Year of creation:1453
- Rider(s):Narni, Erasmo da, (Gattamelata)
The oldest surviving bronze equestrian statue since antiquity is the statue in Padua of the condotierre Erasmo of Narni (1370-1443), better known with his nickname ‘Gattamelatta’ (the honeyed cat). His hair was blonde like honey and he was sly as a cat. Donatello sculpted this statue and finalized it in 1453. The statue was highly controversial at the time of its creation as it was an equestrian monument glorifying a man who was not a ruler. Gattamelata is the first Renaissance equestrian statue reintroducing, after more than a millennium, the grandeur of classical equestrian portraiture. It reflects the artistic trends of the Renaissance: naturalism and the careful depiction of forms.

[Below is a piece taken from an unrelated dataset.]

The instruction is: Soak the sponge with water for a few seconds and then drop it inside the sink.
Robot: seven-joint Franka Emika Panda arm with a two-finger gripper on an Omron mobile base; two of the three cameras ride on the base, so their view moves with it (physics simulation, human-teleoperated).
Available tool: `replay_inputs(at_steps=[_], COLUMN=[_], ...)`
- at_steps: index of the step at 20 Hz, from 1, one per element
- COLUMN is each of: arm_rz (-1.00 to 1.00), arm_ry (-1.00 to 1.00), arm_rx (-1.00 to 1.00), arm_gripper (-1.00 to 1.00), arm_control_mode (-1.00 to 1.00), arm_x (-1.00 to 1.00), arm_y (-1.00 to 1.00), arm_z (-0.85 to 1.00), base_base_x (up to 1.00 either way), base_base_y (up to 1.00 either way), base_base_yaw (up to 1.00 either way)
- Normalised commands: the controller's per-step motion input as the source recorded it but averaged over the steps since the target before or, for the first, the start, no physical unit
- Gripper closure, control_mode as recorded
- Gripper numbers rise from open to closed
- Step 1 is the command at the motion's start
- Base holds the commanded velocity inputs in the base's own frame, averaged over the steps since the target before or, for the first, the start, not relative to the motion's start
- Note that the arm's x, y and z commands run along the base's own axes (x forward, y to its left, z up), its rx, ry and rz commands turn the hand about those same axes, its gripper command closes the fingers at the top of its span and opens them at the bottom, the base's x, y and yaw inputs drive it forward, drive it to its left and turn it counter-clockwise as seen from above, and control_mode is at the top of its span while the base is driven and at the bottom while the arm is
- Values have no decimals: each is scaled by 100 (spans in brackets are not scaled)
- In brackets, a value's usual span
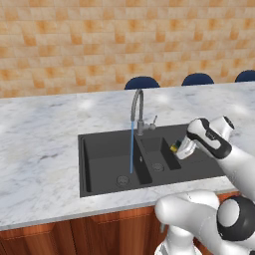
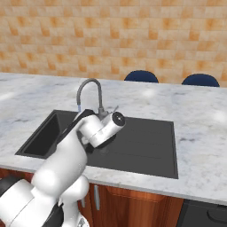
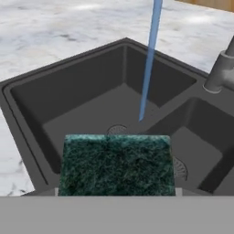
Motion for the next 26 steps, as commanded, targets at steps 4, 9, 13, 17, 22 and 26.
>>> replay_inputs(at_steps=[4,9,13,17,22,26], arm_rz=[3,0,0,0,0,0], arm_ry=[-1,-7,-8,-9,-8,0], arm_rx=[0,0,1,3,4,1], arm_gripper=[100,100,100,100,100,100], arm_control_mode=[-100,-100,-100,-100,-100,-100], arm_x=[27,17,23,31,23,13], arm_y=[41,41,35,26,18,6], arm_z=[0,0,-7,-14,-17,-9], base_base_x=[0,0,0,0,0,0], base_base_y=[0,0,0,0,0,0], base_base_yaw=[0,0,0,0,0,0])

Undoubtedly the Marcus Aurelius statue inspired Donatello. Instead of portraying Erasmo of Narni larger than life size (the usual way to demonstrate the subject’s power), Donatello makes a statement of the power, by the simple depiction of the real man, a stolid ruler, and a warrior in armour with a lengthy sword upon his waist, commanding a powerful horse. The front left hoof of the horse rests on an orb, symbolizing the earth, so representing his power in the entire world.
The Florentine artist Donatello (c. 1386-1466) stayed for a few years in Rome, together with Brunelleschi. Their Roman sojourn was decisive for the entire development of Italian art in the 15th century. Brunelleschi’s buildings and Donatello’s sculptures are both considered supreme expressions of the spirit of this era in architecture and sculpture, and they exercised a potent influence upon the artists of the age. Around 1430, Cosimo de’ Medici, the foremost art patron of his era, commissioned from Donatello the bronze David. It was to be the first major work of Renaissance sculpture. In 1433, Donatello was lured away to Padua to make the equestrian statue of Gattamelata.
The first Renaissance equestrian statue reintroducing the grandeur of classical equestrian portraiture is the statue in Padua of the condotierre known as ‘Gattamelatta’, by Donatello (1453). The statue reflects the artistic trends of the Renaissance: naturalism and the careful depiction of forms.